With Reckless Abandon


Today’s suggestion is from Cereal Box Reader
"I would enjoy reading a meme about people’s abandoned books. The books that you start but don’t finish say as much about you as the ones you actually read, sometimes because of the books themselves or because of the circumstances that prevent you from finishing. So . . . what books have you abandoned and why?"

Well, what a co-winkiedink! I decided yesterday to abandon a challenge book. I've been reading Jonathan Strange and Mr. Norrell for at least two weeks and am barely halfway through it. I can see that it is a very cute book with lots to recommend it. For whatever reason I am not getting into it. And I've heard that it has a slump in the middle, right where I am. And I would need to finish it in a week for it to count for the RIP II Challenge, which is just not going to happen. So I decided that it is time to give up on it in hopes that I will pick it up in a couple of months. I want to give it all the credit it deserves.

There are many readers out there that shamelessly toss a book aside if it doesn't grab their attention within the first 50 pages but this is generally when I find a book of most interest. It's a fresh new story that I am unfamiliar with, or at least in this specific form. There is a little something in me that says I must finish something I have started. I hate to quit something that I voluntarily chose to do. Somehow I feel as if I have shirked my responsibility or something.

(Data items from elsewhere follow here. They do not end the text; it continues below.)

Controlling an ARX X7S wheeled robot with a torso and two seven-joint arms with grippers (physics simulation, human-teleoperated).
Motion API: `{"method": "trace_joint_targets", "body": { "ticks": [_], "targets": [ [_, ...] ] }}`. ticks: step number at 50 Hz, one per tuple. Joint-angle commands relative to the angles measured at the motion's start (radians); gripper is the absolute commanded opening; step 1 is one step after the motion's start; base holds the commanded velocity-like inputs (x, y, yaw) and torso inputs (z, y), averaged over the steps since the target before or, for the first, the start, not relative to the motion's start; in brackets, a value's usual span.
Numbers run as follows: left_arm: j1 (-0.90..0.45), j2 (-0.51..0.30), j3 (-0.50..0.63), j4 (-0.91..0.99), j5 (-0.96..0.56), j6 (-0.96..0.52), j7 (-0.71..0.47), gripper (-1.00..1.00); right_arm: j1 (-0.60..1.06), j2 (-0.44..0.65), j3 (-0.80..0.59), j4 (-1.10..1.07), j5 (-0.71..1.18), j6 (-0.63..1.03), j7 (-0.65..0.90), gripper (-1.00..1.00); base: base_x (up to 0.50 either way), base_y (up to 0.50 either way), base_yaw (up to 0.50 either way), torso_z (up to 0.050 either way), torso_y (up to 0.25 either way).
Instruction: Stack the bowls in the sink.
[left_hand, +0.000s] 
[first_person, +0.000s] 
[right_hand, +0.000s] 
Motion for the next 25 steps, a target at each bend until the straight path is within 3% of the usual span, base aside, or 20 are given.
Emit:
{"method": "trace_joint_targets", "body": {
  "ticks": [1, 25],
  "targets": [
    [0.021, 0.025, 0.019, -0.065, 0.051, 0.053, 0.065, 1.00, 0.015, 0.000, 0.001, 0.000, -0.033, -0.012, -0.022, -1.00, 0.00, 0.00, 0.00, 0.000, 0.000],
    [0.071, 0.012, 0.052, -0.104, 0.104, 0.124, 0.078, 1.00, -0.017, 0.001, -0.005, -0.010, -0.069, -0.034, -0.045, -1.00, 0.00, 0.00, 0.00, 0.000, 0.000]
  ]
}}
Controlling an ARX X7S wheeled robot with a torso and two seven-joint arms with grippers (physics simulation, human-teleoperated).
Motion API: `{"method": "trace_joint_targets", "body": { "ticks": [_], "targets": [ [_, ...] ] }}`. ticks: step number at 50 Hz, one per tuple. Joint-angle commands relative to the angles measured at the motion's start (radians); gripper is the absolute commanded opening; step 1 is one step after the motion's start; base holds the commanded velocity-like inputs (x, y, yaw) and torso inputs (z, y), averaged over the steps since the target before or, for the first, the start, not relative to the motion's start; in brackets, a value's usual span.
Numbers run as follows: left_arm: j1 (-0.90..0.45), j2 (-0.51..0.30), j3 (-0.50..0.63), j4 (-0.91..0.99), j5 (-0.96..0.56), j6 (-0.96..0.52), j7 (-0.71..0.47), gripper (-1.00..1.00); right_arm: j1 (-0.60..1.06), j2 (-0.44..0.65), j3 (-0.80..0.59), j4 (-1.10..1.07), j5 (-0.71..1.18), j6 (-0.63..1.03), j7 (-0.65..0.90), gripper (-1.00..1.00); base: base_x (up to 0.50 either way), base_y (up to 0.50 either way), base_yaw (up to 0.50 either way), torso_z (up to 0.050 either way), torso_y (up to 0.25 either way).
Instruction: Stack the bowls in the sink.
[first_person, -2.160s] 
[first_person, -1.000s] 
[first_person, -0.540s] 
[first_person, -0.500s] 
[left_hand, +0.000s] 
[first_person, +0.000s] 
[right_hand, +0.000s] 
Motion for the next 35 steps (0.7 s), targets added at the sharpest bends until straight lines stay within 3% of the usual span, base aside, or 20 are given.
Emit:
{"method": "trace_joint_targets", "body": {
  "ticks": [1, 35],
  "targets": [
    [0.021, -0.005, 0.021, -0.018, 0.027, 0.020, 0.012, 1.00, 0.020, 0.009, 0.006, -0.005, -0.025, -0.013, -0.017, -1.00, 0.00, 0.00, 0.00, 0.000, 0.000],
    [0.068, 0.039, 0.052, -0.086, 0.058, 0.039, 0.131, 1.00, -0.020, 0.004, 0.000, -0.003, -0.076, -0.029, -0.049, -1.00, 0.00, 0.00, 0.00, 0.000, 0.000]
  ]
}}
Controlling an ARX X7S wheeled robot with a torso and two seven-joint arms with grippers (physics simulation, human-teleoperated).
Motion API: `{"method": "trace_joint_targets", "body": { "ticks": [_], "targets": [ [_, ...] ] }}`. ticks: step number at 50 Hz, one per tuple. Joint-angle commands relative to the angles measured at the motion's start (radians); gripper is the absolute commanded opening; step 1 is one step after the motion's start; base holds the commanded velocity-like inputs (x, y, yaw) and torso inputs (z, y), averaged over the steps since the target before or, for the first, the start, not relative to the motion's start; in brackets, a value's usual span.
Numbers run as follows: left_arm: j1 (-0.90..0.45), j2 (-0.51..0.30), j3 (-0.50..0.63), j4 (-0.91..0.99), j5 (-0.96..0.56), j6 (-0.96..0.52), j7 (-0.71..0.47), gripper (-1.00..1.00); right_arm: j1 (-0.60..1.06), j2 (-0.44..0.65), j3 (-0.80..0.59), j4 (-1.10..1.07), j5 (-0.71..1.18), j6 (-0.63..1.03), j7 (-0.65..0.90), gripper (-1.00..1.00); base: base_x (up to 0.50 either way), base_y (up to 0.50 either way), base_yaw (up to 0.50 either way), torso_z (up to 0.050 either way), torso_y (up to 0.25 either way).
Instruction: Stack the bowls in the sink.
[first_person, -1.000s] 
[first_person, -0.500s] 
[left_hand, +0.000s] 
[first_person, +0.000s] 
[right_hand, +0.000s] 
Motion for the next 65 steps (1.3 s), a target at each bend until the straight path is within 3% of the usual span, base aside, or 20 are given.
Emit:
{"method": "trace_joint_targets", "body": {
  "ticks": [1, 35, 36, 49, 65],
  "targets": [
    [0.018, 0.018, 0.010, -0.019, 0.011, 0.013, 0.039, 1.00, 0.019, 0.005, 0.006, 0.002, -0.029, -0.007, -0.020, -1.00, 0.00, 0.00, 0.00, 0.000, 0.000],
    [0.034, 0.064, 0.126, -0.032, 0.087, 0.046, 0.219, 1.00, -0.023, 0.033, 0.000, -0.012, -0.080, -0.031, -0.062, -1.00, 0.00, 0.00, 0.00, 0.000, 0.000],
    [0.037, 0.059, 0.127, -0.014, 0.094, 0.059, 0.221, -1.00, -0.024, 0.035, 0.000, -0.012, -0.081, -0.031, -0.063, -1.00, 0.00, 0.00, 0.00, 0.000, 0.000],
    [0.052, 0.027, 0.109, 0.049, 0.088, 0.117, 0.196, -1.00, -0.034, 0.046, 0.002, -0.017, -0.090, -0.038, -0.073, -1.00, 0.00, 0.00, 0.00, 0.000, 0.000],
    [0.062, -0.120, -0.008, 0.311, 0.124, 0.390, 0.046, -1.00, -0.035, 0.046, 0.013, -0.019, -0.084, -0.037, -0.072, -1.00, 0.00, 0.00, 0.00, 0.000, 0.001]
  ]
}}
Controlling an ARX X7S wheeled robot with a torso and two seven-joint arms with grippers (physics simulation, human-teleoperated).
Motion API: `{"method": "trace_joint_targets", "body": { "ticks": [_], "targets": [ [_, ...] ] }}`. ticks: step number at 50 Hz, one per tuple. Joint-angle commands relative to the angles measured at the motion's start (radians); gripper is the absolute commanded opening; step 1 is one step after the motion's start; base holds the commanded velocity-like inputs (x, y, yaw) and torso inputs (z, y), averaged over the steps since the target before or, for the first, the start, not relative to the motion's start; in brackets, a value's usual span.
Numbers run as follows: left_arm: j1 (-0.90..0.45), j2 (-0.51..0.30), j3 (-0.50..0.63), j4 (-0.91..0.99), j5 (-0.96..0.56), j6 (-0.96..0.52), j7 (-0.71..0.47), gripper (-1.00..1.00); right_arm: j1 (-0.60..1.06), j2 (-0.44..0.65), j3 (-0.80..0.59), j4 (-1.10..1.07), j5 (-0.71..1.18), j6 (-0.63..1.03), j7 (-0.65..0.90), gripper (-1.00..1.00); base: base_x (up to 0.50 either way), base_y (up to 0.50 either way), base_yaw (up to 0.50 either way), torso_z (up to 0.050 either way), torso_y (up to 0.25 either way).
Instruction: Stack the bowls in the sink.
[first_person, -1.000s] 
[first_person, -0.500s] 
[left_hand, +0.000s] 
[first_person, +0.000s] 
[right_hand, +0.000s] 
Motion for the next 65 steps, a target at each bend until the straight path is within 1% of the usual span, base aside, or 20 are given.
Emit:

I have of course set books aside to finish "just after this one" only to never be picked up again. When this happens it generally is with a non-fiction. I have an extremely hard time getting through instructional books. If it doesn't have a plot I lose interest quickly.

6 comments:

Eva said...

I've abandoned two books this year: An Instance of the Fingerpost and Making War to Keep the Peace. The latter was a non-fiction, so I just read the intro and the conclusion and skimmed the rest (not original enough to keep me interested). The former just made me feel horrible every time I read it; I got halfway through, around page 350, but I just couldn't take it anymore.

1morechapter said...

I don't like to abandon books, either. If I did it would most likely be because of content.

Crafty Green Poet said...

I enjoyed Jonathan Strange and Mr Norrell though it is slow and very long which makes it seem challenging even if you are enjoying it...

Susan Helene Gottfried said...

I have a hard time with nonfiction, too. It just doesn't speak to me the way fiction does. *sigh*

Petunia said...

Eva-while I really don't do it often, some books can be a pleasure to put down.

3M-I don't know that I have ever put down a book intentionally because of content though there have been a few that I wish I had.

Poet-it was the size that did it for me this time. I can't handle something that big right now.

Susan-I can be taught anything if it's wrapped up in a good story.

Anonymous said...

Odd, I don't think of non fiction as instruction, which I suppose it is.

I'll abandon a book. Occasionally it's a book I really love and I'm not sure why - I can't bear to have it end? But usually because I'm slogging through it and realize I don't care anything at all about what I'm reading. Life is too short and there are too many books I'm never going to be able to get to to waste too much time on a book that has no redeeming value to me.